A principal diferença entre os dois tipos está basicamente na resolução. Os aparelhos com tecnologia HDTV podem chegar a uma resolução de 720 linhas progressivas (1280 x 720). Já o Full-HD alcança resoluções maiores: 1080 linhas entrelaçadas (1920×1080). Essas linhas entendem-se como pixels, que são aqueles pontinhos que formam a imagem na televisão. Quanto mais pixels, melhor a definição.
2014: 4K, sensor na bola e exoesqueleto
O Brasil-sede brilhou com duas novidades que vieram para ficar e uma em caráter experimental.
O 4K é a evolução do Full-HD, com quatro vezes mais pixels na tela. Enquanto o Full-HD tinha 1920 x 1.080 pixels na Copa de 2010, Fuleco e as seleções de 32 países Brasil deslumbravam com 3.840 x 2.160 pixels.
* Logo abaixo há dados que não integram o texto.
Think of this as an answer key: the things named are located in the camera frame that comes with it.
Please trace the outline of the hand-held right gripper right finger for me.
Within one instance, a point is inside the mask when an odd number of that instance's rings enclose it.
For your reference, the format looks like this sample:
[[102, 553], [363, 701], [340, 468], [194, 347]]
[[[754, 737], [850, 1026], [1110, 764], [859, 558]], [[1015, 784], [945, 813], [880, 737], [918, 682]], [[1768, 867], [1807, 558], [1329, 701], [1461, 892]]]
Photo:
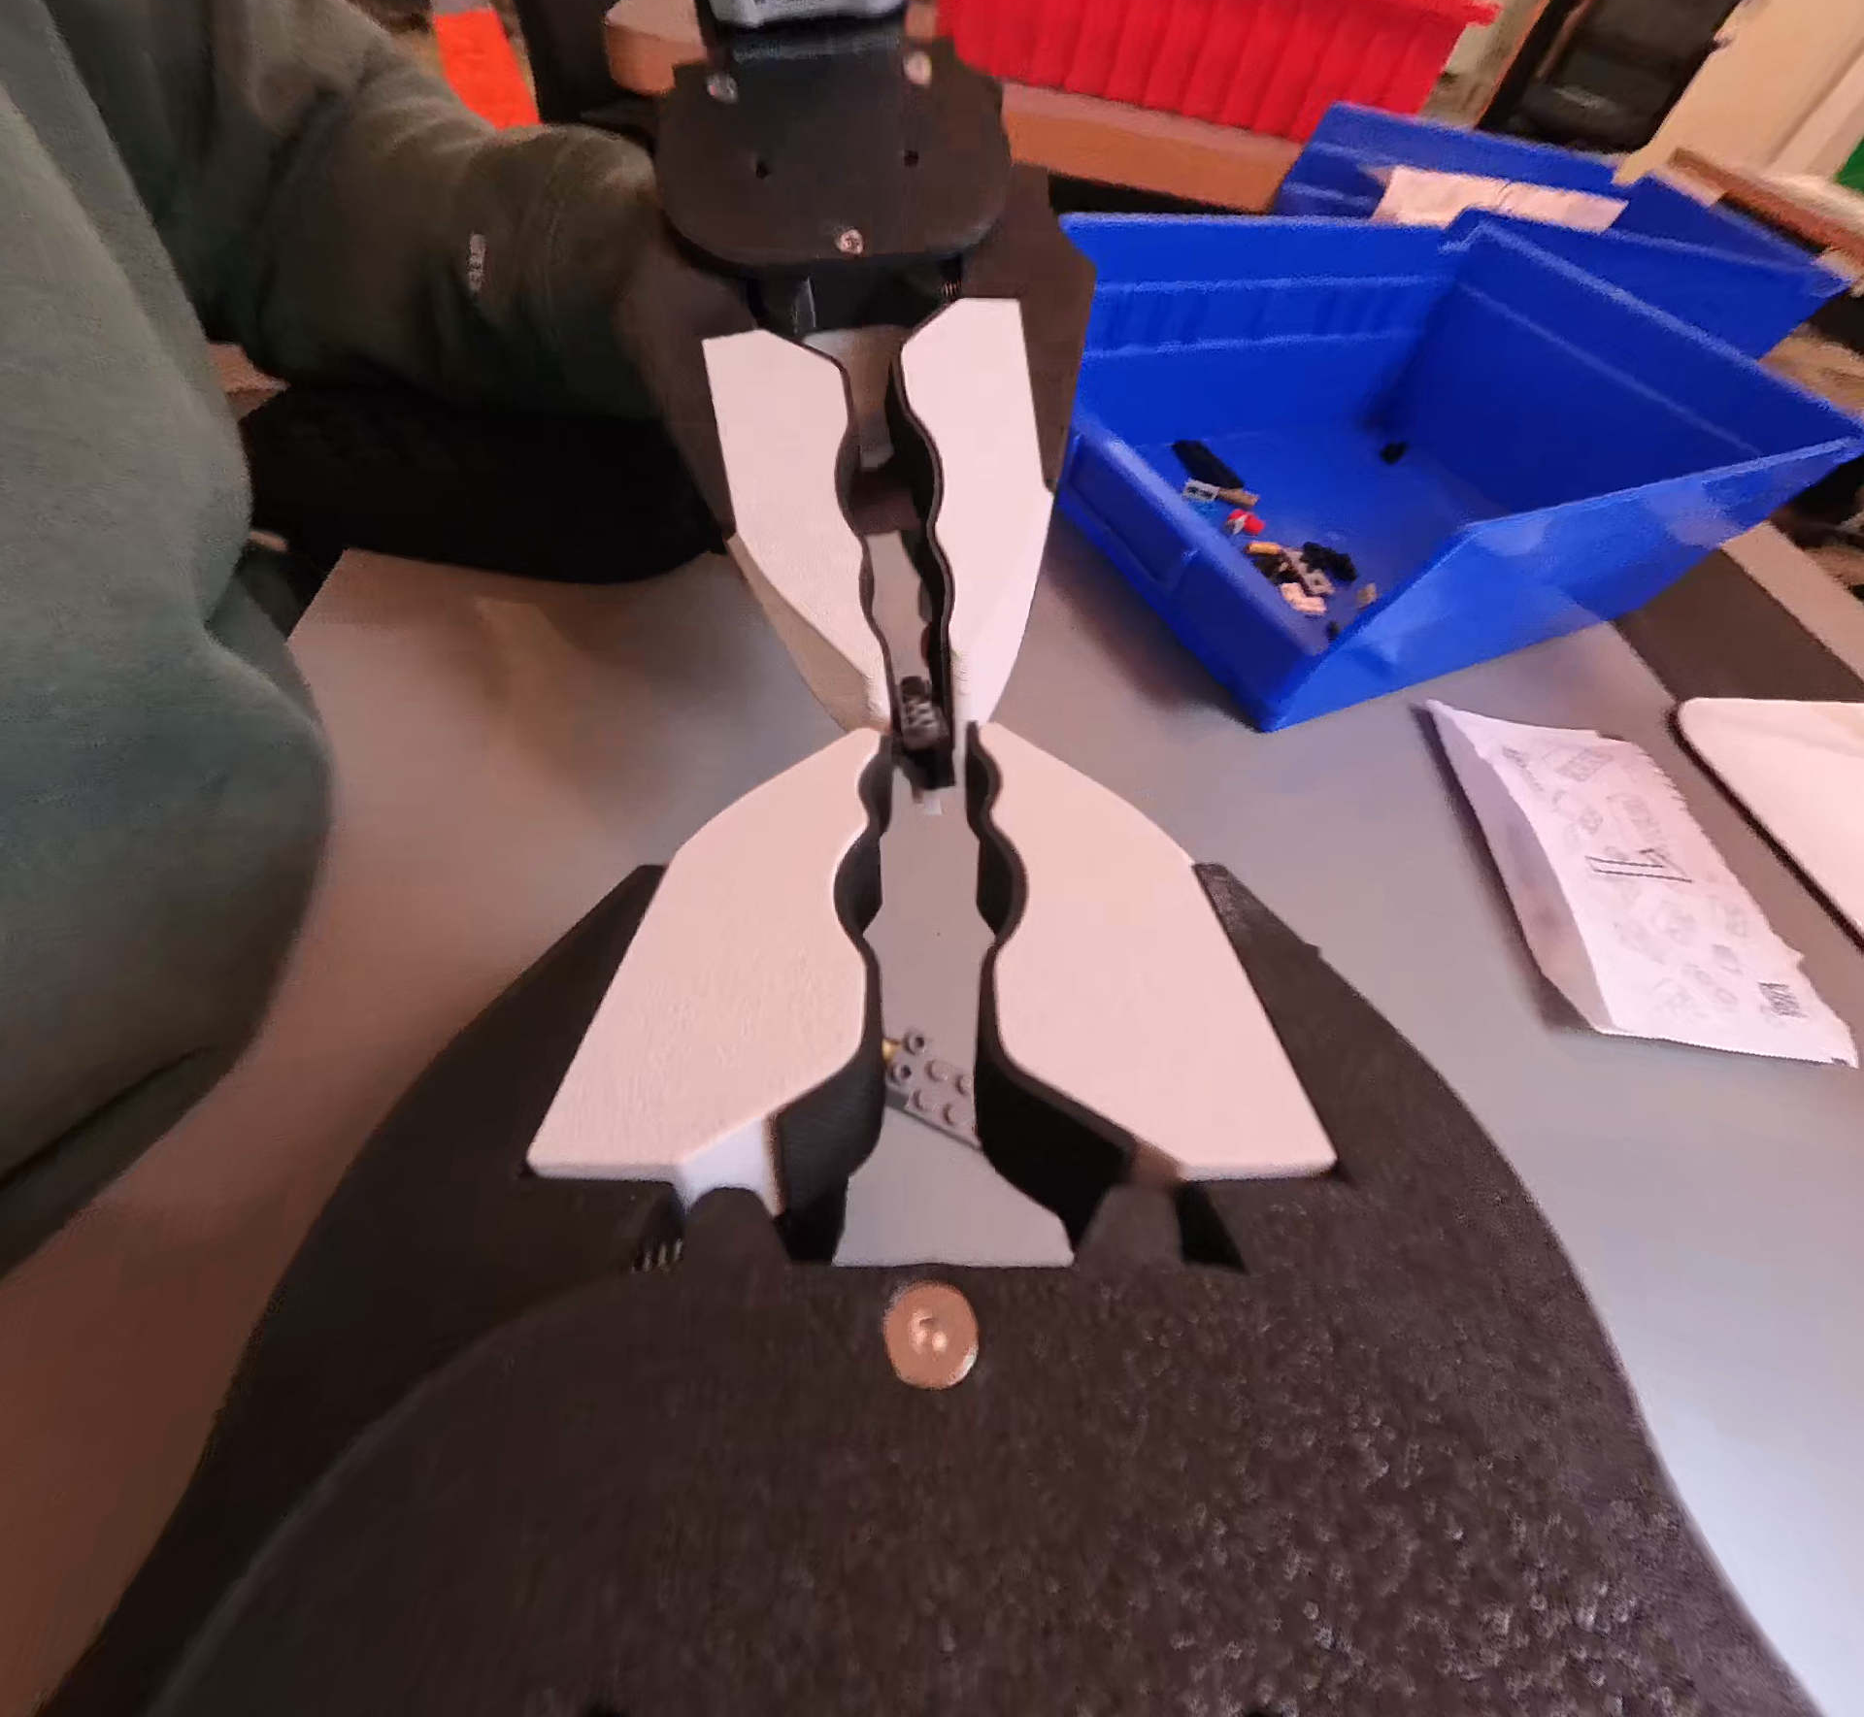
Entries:
[[1008, 724], [973, 730], [975, 1134], [1030, 1196], [1330, 1173], [1190, 852]]

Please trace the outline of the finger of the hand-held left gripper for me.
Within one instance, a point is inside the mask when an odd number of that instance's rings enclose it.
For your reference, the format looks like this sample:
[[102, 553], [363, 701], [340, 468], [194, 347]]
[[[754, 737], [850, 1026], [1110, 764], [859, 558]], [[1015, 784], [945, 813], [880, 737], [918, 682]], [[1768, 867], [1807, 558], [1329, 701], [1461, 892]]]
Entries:
[[839, 361], [782, 335], [708, 338], [700, 361], [737, 572], [815, 701], [839, 730], [890, 730], [893, 693], [870, 624], [870, 553], [850, 519], [859, 432]]
[[1015, 672], [1053, 533], [1015, 300], [938, 307], [902, 347], [890, 395], [938, 569], [945, 720], [973, 730]]

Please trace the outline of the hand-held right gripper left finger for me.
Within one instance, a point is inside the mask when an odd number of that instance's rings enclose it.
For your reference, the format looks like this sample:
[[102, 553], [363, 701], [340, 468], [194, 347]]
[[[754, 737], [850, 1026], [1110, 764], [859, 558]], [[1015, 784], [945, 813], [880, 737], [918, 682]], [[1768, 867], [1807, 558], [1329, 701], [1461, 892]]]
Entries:
[[864, 930], [893, 753], [850, 730], [708, 819], [531, 1134], [543, 1177], [669, 1177], [678, 1204], [835, 1196], [880, 1128], [880, 1001]]

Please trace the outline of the small black lego piece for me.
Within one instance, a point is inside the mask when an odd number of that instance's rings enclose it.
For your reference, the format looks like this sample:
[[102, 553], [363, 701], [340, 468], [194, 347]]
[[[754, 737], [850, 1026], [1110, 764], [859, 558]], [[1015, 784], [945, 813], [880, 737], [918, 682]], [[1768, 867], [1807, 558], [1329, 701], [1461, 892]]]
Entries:
[[893, 753], [918, 792], [945, 792], [959, 776], [955, 724], [927, 680], [893, 689]]

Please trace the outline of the blue plastic bin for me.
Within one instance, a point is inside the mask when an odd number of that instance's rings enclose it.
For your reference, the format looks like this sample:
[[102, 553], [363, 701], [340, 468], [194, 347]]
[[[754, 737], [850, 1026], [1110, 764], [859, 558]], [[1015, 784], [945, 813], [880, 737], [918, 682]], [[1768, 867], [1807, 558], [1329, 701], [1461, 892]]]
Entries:
[[[1059, 508], [1254, 730], [1649, 606], [1861, 458], [1861, 419], [1738, 347], [1481, 226], [1064, 215], [1092, 263]], [[1268, 533], [1384, 590], [1297, 618], [1181, 500], [1218, 444]]]
[[1723, 203], [1698, 203], [1657, 174], [1620, 183], [1613, 166], [1588, 153], [1503, 138], [1366, 104], [1330, 104], [1315, 122], [1268, 209], [1366, 221], [1384, 192], [1377, 174], [1396, 166], [1620, 192], [1622, 215], [1607, 234], [1461, 215], [1439, 237], [1461, 244], [1481, 234], [1481, 221], [1503, 226], [1746, 354], [1778, 348], [1826, 303], [1861, 285], [1861, 269], [1837, 269], [1827, 259], [1811, 259]]

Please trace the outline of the person's left forearm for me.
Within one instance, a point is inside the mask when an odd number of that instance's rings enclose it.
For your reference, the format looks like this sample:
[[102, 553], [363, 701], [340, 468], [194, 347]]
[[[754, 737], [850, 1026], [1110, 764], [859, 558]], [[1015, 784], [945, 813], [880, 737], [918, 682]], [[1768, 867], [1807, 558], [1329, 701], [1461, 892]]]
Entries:
[[647, 153], [492, 130], [353, 0], [194, 0], [160, 234], [200, 322], [283, 382], [663, 415]]

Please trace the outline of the heap of loose lego parts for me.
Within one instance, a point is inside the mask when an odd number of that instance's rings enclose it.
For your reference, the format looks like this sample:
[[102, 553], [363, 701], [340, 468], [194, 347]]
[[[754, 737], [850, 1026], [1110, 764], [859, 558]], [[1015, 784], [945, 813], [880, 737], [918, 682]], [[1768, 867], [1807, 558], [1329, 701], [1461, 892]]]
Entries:
[[1181, 500], [1226, 537], [1226, 549], [1307, 624], [1340, 636], [1358, 611], [1377, 606], [1384, 590], [1349, 558], [1340, 542], [1290, 542], [1268, 533], [1260, 494], [1238, 481], [1238, 468], [1206, 444], [1171, 444], [1181, 468]]

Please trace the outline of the wooden workbench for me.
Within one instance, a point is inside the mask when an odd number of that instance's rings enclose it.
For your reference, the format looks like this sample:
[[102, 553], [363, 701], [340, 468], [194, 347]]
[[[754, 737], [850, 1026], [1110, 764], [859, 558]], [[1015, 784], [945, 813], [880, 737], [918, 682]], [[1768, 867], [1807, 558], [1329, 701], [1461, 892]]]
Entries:
[[[615, 0], [604, 15], [609, 75], [634, 94], [669, 94], [684, 64], [700, 64], [698, 0]], [[1190, 122], [1121, 101], [1086, 101], [1059, 89], [1008, 83], [1012, 159], [1181, 203], [1268, 209], [1297, 138]]]

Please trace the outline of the red plastic bin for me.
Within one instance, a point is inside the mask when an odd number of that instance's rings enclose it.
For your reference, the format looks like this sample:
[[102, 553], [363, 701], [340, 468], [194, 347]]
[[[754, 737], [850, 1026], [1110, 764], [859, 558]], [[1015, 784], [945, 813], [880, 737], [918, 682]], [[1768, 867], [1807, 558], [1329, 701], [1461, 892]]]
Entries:
[[1330, 104], [1416, 118], [1494, 0], [938, 0], [982, 75], [1307, 138]]

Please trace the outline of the white printed paper bag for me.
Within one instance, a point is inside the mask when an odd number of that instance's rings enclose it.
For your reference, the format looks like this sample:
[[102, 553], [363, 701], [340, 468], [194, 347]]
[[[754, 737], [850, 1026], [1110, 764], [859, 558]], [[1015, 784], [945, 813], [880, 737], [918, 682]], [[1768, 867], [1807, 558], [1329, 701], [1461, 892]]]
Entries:
[[1861, 1068], [1853, 1026], [1636, 739], [1424, 714], [1522, 933], [1585, 1026]]

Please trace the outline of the white paper sheet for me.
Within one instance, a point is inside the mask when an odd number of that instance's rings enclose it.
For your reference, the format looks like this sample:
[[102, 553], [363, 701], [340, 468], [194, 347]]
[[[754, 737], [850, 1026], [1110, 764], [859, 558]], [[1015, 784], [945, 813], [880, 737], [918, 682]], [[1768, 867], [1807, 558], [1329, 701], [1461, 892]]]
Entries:
[[1384, 192], [1375, 203], [1375, 221], [1396, 221], [1396, 226], [1458, 226], [1461, 215], [1510, 215], [1510, 221], [1541, 221], [1571, 234], [1607, 234], [1622, 215], [1620, 192], [1541, 187], [1541, 183], [1510, 183], [1510, 174], [1396, 166], [1377, 183]]

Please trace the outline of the person's torso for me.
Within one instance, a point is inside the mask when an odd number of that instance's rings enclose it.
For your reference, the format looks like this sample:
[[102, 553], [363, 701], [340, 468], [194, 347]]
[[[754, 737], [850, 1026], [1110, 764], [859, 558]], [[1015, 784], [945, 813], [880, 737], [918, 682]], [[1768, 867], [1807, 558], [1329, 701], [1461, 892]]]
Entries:
[[160, 226], [218, 89], [213, 0], [4, 0], [4, 1269], [235, 1068], [325, 831]]

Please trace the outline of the white book stand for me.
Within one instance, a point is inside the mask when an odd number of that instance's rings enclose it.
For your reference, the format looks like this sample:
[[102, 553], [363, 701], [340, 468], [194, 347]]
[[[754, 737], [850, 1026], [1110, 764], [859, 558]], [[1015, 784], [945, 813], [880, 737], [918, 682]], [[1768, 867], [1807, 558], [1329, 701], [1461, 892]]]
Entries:
[[1807, 888], [1864, 933], [1864, 706], [1692, 693], [1671, 724]]
- GLT (Tecnologia da Linha de Gol)
Após três anos de testes, a Fifa aprovou o uso desse equipamento, que utilizava câmeras mais potentes do que o próprio olho humano para definir lances da bola em cima da linha do gol. Elas eram capazes de registrar até 500 imagens por segundo – nossa visão, apenas 16.
Eram 7 câmeras em cada gol, posicionadas de modo a aferir em 3D se a bola havia ultrapassado ou não a demarcação. Se ela cruzasse além de 50 milímetros, um sensor interno enviava um sinal vibratório para o smartwatch do árbitro. O aviso acontecia em menos de um segundo.
As câmeras não tinham conexão via internet e o relógio era criptografado, impossibilitando qualquer tipo de manipulação ou ataque hacker.
A seleção brasileira enfrentou a Croácia no jogo de abertura, mas antes da bola rolar, quem deu o pontapé para o evento foi Juliano Pinto, à época com 29 anos. Paraplégico, ele usava um exoesqueleto (uma estrutura metálica que dá sustentação ao corpo e reage a comandos do cérebro, como andar e chutar)
O equipamento havia sido criado pelo neurocientista brasileiro Miguel Nicolelis. Era a primeira exibição pública do estudo, iniciado em 2001.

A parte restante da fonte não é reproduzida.